Chandler (1886) demonstrated that the polar position has a wobble with a period of about 1.2 years or 435 days. The present analysis indicates that this cycle may be a forced oscillator controlled by the 6.2-year polar-movement cycle. The estimated 1.2-year polar-position cycle has a cross-correlation coefficient of *R*_{P1.2} = 0.96 to the harmonic cycle of 18.6/3 × 5 = 6.2/5 = 1.2 years, or 443 days. The 1.2-year cycle has a phase delay after six periods, and this introduces a mean Chandler wave period of about 6.2–6.5 years. The cause of the Chandler wobble is unclear.

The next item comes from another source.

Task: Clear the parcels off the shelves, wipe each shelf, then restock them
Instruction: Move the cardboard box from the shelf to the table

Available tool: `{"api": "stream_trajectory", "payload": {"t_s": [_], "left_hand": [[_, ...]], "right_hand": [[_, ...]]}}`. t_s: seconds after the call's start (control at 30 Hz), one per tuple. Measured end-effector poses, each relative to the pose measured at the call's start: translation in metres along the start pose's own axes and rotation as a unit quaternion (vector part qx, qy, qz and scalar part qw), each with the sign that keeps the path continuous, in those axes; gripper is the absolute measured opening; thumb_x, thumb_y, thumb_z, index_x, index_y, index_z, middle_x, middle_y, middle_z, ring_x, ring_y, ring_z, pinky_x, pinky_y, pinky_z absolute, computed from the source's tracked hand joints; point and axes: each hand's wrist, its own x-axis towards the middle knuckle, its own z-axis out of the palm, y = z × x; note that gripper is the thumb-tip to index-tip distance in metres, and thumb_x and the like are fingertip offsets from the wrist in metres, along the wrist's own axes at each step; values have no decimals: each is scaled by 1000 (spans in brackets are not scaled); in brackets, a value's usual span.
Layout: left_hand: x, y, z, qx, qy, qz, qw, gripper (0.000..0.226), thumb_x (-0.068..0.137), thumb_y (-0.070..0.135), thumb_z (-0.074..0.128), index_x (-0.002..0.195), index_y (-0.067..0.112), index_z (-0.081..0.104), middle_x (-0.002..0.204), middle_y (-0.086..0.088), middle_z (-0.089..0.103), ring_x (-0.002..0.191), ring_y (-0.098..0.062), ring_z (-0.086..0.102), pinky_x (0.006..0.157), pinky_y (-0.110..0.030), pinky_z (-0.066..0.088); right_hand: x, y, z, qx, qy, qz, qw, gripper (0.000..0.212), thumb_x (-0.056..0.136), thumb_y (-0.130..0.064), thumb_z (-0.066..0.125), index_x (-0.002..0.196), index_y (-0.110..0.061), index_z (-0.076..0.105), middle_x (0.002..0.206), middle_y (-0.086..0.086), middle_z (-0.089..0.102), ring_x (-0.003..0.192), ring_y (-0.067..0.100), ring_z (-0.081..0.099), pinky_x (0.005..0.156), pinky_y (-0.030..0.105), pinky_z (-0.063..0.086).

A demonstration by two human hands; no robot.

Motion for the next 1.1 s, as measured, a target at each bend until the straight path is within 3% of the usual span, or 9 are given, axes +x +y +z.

The stationary property of the cycle and the close relationship to a 6.2-year cycle indicate that it is a forced harmonic cycle controlled by the force of gravity from the 18.6-year lunar nodal cycle.

### Arctic Ocean oscillation

Wavelet analysis of the polar position has identified a harmonic lunar nodal cycle in the *y* direction of about 4 × 18.6 = 74.4 years. This residence time represents a third harmonic cycle of the 74-year cycle, or 74.4/3 = 24.5 years. The same cycle is estimated in the time-series of the Barents Sea ice cover, the Greenland Sea ice cover, and the winter temperature at Røst. The close relationship among these cycles may be explained by the circulating polar position that controls the residence time of circulating water in the Arctic Ocean. The circulating layers in the Arctic have residence times that are reflected in the time-series of Greenland Sea ice cover and can be explained by a “wine-glass” theory. This is based on the idea that the rotating Arctic Ocean behaves like liquid in a rotating wine glass. Accordingly, the Deep-Water oscillation has a resonance of about 74 years, a resonance related to water volume and density. A forced polar-position cycle of about 74.4 years would then control a 74-year cycle of Deep-Water circulation in the Arctic. Energy from such a forced 74-year Deep-Water oscillation would be distributed as a harmonic spectrum, in which there is a new 4 × 74.4 ≈ 290-year resonance in the Bottom Water where the water has the most density, with a 74.4/3 ≈ 25-year resonance in the Atlantic, where the water is less dense.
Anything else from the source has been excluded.